About this task:
Find how many lines of the entries contain the word "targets", then report that figure alone.

Records provided:
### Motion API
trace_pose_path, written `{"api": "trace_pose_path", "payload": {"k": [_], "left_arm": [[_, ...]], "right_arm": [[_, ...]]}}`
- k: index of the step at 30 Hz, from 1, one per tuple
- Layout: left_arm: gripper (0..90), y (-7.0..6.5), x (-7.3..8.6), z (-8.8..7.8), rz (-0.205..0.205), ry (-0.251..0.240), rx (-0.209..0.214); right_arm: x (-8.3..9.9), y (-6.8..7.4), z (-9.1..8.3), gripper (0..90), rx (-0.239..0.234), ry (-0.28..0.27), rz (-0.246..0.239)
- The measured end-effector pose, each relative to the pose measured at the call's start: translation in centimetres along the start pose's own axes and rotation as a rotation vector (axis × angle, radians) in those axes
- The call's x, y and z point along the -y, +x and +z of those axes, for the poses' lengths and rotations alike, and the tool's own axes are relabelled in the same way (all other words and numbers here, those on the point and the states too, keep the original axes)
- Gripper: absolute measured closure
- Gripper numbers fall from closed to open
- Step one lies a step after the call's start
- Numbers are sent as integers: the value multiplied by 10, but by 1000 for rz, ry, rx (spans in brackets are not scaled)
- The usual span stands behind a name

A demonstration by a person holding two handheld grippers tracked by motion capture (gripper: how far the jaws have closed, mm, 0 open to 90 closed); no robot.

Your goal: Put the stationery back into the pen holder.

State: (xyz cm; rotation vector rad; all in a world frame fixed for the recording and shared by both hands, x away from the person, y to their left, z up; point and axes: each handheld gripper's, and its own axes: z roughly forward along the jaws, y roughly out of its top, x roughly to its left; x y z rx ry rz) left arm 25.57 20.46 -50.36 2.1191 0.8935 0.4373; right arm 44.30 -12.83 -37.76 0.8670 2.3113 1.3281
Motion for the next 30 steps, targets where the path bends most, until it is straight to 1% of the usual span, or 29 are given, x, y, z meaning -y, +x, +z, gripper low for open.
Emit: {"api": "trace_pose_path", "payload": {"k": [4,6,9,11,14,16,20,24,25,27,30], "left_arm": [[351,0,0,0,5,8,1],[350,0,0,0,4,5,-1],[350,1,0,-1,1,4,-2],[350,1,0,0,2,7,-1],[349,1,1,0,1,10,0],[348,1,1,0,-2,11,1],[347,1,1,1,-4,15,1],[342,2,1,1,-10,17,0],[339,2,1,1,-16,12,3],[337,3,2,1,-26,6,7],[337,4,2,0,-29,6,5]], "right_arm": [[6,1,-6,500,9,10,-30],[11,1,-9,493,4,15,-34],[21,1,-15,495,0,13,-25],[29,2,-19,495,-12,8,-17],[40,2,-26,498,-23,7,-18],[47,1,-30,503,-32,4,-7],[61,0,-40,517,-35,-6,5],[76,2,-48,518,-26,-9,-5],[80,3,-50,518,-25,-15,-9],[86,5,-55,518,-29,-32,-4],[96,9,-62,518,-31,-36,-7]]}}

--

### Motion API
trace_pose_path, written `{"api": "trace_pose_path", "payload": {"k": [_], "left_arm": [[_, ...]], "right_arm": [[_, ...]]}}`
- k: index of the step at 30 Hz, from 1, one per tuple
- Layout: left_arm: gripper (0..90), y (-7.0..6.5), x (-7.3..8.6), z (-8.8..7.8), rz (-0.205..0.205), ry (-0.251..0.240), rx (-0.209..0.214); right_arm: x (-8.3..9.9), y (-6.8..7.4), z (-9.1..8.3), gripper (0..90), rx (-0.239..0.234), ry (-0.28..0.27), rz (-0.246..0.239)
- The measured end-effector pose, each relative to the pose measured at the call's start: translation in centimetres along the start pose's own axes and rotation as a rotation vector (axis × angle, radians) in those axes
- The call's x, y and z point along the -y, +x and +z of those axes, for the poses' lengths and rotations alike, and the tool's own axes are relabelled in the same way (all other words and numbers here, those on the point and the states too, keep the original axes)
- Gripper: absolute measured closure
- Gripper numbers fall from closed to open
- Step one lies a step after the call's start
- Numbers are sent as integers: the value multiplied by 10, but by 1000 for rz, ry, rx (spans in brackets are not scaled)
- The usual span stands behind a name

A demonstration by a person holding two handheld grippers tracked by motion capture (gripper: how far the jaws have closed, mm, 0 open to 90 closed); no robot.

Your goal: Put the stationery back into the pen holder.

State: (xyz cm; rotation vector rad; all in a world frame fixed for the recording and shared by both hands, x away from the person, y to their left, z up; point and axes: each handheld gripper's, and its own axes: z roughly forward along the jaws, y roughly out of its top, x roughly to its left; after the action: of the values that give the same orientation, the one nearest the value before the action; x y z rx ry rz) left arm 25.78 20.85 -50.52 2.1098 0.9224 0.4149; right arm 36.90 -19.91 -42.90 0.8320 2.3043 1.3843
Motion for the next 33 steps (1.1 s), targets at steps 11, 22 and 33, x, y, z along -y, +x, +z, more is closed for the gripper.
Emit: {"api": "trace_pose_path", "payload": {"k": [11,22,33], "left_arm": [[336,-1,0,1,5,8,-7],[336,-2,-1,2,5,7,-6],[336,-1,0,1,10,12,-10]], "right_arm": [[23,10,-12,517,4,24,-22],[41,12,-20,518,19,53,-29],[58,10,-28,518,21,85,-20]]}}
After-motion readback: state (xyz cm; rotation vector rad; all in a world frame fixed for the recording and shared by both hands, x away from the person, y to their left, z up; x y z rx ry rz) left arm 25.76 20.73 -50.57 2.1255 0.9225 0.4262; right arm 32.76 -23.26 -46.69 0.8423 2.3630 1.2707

Written solution:
2